Secondary structure of U6 snRNA for productive catalysis. (A) The secondary structural model of U6 snRNA for methylation by METTL16 (left) is similar to the structure of the MAT2A hairpin (MAT2A_hp1) in the complex with the MTD (right). The MAT2A_hp1 consists of the recognition loop, transition region, and stem required for productive catalysis after complex formation with the MTD. (B) The methylation of U6 snRNA variants with a mutation in the putative transition region, under the standard conditions (1 μM of RNAs). (C) Secondary structures of the U6 snRNA variants used for the assays in (D) and (F). (D) Steady-state kinetics of m⁶A modification of U6 snRNA_Δ5′SL by METTL16_FL and MTD. (E) Steady-state kinetics of m⁶A modification of MAT2A_hp1 by METTL16_FL and MTD (Supplementary Figure S1D). (F) The methylation of U6 snRNA variants by METTL16_FL and MTD under the standard conditions (1 μM of RNAs).

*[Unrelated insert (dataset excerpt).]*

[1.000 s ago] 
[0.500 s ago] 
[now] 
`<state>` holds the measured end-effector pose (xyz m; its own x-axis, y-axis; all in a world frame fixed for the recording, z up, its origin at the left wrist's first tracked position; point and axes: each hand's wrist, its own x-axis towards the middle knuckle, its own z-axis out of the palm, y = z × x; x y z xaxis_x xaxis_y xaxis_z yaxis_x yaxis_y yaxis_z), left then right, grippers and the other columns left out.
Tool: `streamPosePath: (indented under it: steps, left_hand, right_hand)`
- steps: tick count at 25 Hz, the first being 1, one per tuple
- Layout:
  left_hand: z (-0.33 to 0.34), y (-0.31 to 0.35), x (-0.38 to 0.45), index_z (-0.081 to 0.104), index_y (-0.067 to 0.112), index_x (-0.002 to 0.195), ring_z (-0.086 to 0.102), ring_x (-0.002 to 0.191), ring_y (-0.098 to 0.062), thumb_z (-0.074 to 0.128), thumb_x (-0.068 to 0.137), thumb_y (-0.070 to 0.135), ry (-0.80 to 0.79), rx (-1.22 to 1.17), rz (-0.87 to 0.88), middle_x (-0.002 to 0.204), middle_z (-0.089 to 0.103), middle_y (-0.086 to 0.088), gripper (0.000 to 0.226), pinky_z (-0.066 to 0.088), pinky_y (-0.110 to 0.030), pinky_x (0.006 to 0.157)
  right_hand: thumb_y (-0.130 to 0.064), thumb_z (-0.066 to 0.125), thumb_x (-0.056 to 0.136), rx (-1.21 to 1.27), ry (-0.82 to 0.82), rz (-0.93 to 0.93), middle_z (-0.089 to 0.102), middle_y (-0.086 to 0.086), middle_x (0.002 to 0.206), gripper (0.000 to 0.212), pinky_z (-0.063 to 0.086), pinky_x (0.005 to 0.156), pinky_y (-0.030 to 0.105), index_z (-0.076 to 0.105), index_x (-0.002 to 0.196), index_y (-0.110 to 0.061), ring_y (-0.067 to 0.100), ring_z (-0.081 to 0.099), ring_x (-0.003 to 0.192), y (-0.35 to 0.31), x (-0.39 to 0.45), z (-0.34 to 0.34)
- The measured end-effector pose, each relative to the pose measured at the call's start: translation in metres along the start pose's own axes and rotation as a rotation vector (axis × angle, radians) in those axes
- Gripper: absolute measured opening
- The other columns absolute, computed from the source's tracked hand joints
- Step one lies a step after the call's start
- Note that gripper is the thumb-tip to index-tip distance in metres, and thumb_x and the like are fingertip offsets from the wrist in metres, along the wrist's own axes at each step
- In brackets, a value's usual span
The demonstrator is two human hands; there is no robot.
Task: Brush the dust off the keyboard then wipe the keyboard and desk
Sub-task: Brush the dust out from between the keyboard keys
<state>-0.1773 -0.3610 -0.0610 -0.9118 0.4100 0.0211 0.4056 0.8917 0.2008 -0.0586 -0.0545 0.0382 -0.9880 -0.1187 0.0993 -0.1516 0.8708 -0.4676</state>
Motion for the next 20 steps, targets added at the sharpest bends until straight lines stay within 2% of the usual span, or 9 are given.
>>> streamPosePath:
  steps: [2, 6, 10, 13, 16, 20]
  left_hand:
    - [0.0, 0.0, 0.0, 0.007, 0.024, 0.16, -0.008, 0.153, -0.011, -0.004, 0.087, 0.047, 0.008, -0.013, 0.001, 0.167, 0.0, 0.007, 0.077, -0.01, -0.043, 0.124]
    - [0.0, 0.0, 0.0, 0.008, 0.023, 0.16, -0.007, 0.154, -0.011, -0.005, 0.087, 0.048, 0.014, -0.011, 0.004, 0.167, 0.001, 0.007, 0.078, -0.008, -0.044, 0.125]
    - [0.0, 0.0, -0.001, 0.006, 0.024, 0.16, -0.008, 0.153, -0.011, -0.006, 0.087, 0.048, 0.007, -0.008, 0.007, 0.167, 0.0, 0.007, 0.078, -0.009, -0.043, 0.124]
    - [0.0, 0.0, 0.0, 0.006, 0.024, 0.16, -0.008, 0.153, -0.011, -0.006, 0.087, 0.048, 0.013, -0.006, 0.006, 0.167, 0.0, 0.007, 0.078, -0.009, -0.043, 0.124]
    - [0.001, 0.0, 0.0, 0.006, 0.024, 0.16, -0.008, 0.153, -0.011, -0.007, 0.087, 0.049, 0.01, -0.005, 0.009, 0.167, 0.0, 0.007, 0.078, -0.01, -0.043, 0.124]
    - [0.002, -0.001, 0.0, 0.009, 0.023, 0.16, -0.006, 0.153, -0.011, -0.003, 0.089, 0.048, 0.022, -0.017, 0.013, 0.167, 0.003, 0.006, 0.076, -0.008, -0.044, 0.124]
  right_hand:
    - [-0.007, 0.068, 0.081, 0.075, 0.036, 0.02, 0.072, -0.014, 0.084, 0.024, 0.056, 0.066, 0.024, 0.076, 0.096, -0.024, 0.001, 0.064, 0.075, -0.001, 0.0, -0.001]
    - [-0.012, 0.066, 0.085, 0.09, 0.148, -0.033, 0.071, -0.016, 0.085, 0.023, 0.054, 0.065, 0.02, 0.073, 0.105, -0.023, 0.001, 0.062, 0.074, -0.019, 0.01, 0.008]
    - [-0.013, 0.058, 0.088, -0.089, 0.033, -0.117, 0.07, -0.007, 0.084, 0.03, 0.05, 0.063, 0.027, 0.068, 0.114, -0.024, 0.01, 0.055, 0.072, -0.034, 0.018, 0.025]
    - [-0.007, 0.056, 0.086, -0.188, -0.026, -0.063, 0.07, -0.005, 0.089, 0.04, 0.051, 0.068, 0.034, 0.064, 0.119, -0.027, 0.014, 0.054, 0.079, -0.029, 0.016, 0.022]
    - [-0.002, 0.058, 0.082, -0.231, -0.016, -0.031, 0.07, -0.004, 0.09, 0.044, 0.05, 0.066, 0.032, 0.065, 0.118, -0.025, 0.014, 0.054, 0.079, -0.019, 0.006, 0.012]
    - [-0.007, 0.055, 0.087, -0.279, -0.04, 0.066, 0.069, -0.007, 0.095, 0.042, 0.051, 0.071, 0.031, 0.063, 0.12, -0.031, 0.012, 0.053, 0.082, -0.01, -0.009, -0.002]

Bars in the graphs in (B) and (D)–(F) are standard deviations (SD) of three independent experiments.

Figure 5.

A model of cooperative U6 snRNA methylation by MTD and VCR. (A) Secondary structures of U6 snRNA variants used for assays in (B) and (C). (B) Steady-state kinetics of m⁶A modification of TSmt by METTL16_FL and MTD. (C) Steady-state kinetics of m⁶A modification of ΔTS3 by METTL16_FL and MTD. Bars in the graphs in (B) and (C) are standard deviations (SD) of three independent experiments. (D) A model of the cooperative methylation of U6 snRNA by the MTD and VCR of METTL16. VCR binding to ISL would promote the transition of the structural configurations of telestem-bulge-ISL in U6 snRNA to the bent form and enable the transition structure to be formed in the junction between the telestem and ISL for productive catalysis by the MTD.